Die jetzt verwendete Zink Legierung hat einen ca. 100 C höheren Schmelzpunkt ist wesentlich aufwändiger in der Nachbearbeitung. Ausserdem hat es ein wesentlich geringeres spezifisches Gewicht.
Ein 30g Jigkopf wiegt zb.nur noch 19g.


----------



## thanatos (3. Dezember 2015)

*AW: Bleigießen aber wie ?*

:q ein 30 g Jigkopf wiegt ganz sicher 30 g warscheinlich 
ist der aus Zink bedeutend größer.:m


----------



## Mücke1978 (3. Dezember 2015)

*AW: Bleigießen aber wie ?*



Tommi-Engel schrieb:


> Dass muss aber schon ein paar Jahre her sein.
> Es wird schon länger kein Blei mehr für Auswuchtbleie verwendet.
> Die jetzt verwendete Zink Legierung hat einen ca. 100 C höheren Schmelzpunkt ist wesentlich aufwändiger in der Nachbearbeitung. Ausserdem hat es ein wesentlich geringeres spezifisches Gewicht.
> Ein 30g Jigkopf wiegt zb.nur noch 19g.



Ja stimmt auffallend,seit 20Jahren gießen wir schon Bleie , Köpfe und Pilker . 
Gewichtsverlust muss nicht immer schlecht sein. Bei kleineren gewichten kann man sich das zu nutze machen. Wenn in einer Form zum Beispiel 4,8,12,17 und 21g sind, dann kann man prima zwischengrößen gießen. Manchmal ist halt 4g zu leicht und 8g ein tick zu schwer. 
Ob es aufwändiger ist mit der Nachbereitung, hängt von der Temperatur vom Material und von der Genauigkeit der Form ab.


----------



## ThPaul (3. Dezember 2015)

*AW: Bleigießen aber wie ?*

Tag.

Ich bekomme mein Blei von befreundeten Dachdeckern/Spenglern.

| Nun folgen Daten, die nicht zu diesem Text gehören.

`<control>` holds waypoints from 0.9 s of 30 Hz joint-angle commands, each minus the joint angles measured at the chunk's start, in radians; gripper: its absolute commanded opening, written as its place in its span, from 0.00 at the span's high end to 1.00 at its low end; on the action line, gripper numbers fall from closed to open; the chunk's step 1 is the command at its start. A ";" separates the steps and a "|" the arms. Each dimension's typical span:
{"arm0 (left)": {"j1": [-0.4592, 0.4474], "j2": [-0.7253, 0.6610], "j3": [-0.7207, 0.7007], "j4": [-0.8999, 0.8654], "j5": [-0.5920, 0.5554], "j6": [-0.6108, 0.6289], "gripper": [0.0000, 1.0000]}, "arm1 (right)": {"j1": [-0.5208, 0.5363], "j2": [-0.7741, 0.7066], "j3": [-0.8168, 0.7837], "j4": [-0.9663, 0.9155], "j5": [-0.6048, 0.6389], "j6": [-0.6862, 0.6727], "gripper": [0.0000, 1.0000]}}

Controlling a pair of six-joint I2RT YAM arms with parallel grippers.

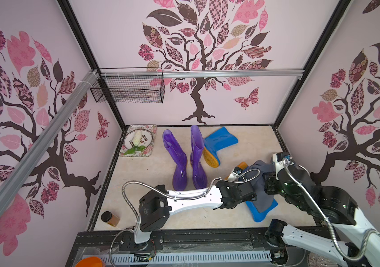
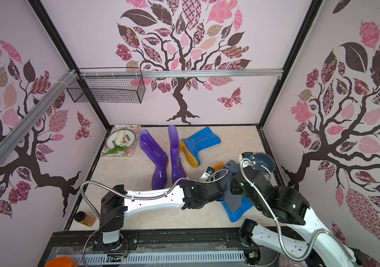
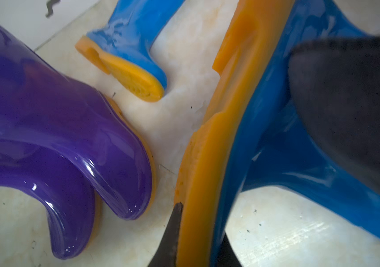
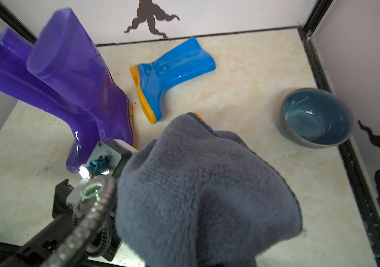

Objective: Wipe the rubber boots with a cloth
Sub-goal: Place the rubber boot at the center of the board, then wipe the dirt off the rubber boot.

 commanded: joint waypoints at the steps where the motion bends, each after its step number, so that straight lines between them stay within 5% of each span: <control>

Die Abschnitte werden gesammelt und als Gegenleistung gibts mal ein paar Kaltgetränke:vik:


----------



## Tommi-Engel (3. Dezember 2015)

*AW: Bleigießen aber wie ?*



thanatos schrieb:


> :q ein 30 g Jigkopf wiegt ganz sicher 30 g warscheinlich
> ist der aus Zink bedeutend größer.:m



Jaaaaaaaaaaaaaaaaaaa:q
Ich meinte doch ein Jigkopf der in einer 30g Form gegossen wurde....


----------



## scotch2907 (3. Dezember 2015)

*AW: Bleigießen aber wie ?*

Moin

Ihr müsst in einer Reifenbude nachfragen die auch LKW's macht.
Es ist richtig das die Gewichte von PKW's nicht mehr aus Blei sind, aber bei LKW's sieht das anders aus.
Vor allem fangen die bei 50g an und gehen bis 500g hoch, da hat man nicht die ganzen Metallklammern die anschließend rausgesammelt werden müssen.


----------